Task item: Check each line of the material below, and copy it if it holds the string "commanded".

Dataset extract:
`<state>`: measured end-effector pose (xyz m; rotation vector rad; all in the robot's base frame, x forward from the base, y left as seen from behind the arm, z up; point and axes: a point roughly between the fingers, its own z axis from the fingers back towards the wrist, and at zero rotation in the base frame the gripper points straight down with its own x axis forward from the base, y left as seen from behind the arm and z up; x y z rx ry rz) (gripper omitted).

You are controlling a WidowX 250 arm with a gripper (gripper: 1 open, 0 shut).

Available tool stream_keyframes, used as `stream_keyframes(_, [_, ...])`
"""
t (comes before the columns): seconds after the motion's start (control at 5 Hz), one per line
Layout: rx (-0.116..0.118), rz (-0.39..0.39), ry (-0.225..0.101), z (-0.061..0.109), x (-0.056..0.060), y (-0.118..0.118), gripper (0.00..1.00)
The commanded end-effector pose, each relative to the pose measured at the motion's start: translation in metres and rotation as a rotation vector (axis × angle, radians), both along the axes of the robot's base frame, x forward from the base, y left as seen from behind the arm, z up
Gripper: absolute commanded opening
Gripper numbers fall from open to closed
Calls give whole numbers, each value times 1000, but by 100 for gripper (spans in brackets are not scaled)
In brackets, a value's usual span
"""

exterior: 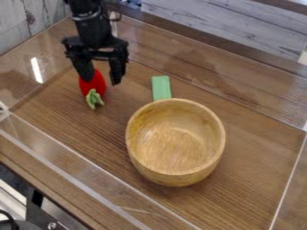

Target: Move the red object to the right side of the table

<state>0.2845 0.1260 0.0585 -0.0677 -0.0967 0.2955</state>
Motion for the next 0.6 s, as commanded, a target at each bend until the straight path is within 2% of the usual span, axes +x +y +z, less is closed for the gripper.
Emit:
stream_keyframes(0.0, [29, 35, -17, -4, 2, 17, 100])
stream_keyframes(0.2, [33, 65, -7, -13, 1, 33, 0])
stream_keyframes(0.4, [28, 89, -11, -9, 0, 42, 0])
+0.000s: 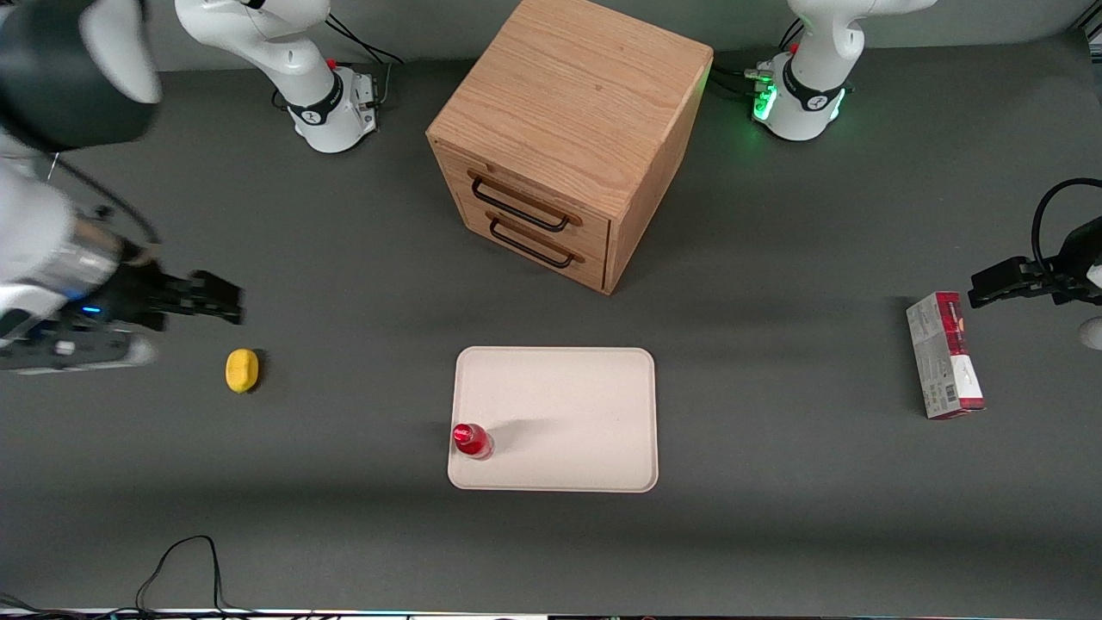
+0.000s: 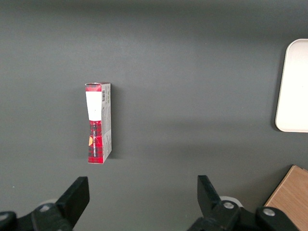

Your solution:
The commanded end-effector pose, each relative to the pose measured at the motion's start: translation in metres and rotation as a rotation vector (axis × angle, radians), both along the axes of the robot's base frame, x forward from the base, y left as seen from behind the arm, z up
Gripper: absolute commanded opening
Motion for the next 0.6 s, as commanded, a target at each bend until the straight path is within 2% of the usual span, axes +x +y +z, less is closed for the gripper.

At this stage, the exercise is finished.